Assignment> From the data below, retype exactly the lines starting with the one that contains "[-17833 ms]" and ending with the one that contains "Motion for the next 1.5", both included.

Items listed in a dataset
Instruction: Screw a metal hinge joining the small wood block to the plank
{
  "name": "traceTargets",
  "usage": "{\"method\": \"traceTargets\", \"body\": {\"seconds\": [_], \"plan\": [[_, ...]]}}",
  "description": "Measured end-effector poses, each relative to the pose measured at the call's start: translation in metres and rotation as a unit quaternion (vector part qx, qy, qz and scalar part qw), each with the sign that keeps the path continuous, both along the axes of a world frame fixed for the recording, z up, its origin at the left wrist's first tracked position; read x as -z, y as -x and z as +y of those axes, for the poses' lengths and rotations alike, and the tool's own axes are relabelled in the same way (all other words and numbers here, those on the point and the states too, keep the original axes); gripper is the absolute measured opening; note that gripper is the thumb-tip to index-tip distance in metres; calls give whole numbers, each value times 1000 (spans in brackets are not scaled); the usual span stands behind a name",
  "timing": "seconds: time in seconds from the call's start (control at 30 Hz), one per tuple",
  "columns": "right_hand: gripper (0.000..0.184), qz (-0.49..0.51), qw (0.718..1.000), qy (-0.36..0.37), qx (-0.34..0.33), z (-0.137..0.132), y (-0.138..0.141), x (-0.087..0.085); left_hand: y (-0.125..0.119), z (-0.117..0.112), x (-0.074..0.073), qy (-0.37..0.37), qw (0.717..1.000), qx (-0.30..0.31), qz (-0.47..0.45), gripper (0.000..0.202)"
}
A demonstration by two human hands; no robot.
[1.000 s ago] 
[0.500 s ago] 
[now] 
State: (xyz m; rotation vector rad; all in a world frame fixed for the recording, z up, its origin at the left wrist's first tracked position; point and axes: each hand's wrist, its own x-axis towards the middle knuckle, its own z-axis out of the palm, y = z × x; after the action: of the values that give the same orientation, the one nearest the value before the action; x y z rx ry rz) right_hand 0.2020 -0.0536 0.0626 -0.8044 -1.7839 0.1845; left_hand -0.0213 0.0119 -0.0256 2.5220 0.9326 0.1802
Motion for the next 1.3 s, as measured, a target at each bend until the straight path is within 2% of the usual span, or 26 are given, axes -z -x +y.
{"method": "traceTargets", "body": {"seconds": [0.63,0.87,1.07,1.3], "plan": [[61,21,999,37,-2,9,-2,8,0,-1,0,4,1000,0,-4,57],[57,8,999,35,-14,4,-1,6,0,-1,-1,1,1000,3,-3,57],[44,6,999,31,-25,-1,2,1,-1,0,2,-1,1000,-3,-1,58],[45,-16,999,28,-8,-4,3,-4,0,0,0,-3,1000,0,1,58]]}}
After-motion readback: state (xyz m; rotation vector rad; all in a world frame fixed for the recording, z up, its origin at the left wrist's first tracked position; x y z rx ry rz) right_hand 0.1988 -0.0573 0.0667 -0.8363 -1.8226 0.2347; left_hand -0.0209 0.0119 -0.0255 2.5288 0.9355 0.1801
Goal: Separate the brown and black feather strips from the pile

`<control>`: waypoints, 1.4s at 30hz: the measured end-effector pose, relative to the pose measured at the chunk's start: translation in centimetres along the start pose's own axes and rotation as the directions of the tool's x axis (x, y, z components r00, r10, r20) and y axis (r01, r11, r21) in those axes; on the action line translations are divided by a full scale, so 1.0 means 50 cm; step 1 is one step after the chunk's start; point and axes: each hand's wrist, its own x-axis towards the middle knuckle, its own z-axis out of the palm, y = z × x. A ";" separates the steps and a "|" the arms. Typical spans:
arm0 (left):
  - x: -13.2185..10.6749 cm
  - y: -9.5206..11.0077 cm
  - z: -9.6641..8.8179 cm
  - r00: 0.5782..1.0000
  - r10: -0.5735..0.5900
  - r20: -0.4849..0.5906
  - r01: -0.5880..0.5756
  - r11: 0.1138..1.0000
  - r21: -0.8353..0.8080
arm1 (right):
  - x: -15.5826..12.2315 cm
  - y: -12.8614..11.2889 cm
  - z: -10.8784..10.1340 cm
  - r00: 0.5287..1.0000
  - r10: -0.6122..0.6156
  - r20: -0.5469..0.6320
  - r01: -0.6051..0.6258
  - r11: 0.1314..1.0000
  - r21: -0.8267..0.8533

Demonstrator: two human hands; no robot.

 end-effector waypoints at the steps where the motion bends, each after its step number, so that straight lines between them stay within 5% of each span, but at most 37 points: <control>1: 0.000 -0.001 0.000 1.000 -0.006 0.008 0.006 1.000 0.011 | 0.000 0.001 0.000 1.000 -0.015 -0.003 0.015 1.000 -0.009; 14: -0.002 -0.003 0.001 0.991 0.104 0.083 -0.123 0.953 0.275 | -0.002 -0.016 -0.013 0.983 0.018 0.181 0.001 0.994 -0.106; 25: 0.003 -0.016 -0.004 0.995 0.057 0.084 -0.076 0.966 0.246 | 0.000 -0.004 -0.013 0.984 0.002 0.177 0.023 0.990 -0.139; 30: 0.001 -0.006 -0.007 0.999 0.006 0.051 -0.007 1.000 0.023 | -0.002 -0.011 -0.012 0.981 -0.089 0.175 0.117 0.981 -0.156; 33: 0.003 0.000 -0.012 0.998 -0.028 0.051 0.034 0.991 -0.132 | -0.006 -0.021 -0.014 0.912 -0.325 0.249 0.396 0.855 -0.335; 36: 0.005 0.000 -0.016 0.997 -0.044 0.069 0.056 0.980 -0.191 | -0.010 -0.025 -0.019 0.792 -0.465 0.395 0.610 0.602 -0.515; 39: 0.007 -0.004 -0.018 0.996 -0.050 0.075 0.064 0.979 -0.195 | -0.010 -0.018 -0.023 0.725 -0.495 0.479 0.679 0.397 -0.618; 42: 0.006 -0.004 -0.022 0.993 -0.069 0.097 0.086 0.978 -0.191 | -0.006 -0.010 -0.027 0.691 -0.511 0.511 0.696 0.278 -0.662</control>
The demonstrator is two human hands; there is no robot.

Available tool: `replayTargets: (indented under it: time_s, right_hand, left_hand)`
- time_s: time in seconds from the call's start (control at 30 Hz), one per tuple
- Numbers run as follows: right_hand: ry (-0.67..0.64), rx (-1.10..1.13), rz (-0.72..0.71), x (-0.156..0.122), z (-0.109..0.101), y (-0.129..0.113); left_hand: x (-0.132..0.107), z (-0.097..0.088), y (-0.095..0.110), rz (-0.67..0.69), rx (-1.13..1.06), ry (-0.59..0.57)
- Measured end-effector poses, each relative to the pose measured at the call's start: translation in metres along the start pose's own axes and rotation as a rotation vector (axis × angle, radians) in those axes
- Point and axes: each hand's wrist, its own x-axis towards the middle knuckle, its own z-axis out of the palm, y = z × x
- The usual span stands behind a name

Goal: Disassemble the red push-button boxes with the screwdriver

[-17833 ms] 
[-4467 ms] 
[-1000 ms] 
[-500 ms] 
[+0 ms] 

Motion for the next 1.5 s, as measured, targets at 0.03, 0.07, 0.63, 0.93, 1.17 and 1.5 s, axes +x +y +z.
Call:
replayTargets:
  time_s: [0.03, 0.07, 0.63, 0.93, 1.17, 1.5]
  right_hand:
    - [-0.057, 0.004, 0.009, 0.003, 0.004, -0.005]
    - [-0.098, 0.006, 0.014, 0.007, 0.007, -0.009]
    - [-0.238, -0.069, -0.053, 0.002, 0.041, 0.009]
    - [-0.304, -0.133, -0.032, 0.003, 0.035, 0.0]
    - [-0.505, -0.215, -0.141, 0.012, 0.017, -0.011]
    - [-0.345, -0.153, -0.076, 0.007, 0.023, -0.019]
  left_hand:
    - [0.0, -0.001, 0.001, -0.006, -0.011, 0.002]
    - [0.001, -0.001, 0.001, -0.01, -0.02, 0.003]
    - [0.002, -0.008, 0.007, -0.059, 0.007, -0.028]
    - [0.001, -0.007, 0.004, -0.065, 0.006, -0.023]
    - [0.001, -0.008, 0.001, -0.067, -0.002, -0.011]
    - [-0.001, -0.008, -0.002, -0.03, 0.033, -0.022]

Task output>
[-17833 ms] 
[-4467 ms] 
[-1000 ms] 
[-500 ms] 
[+0 ms] 

Motion for the next 1.5 s, as measured, targets at 0.03, 0.07, 0.63, 0.93, 1.17 and 1.5 s, axes +x +y +z.

The exercise asks for nothing more.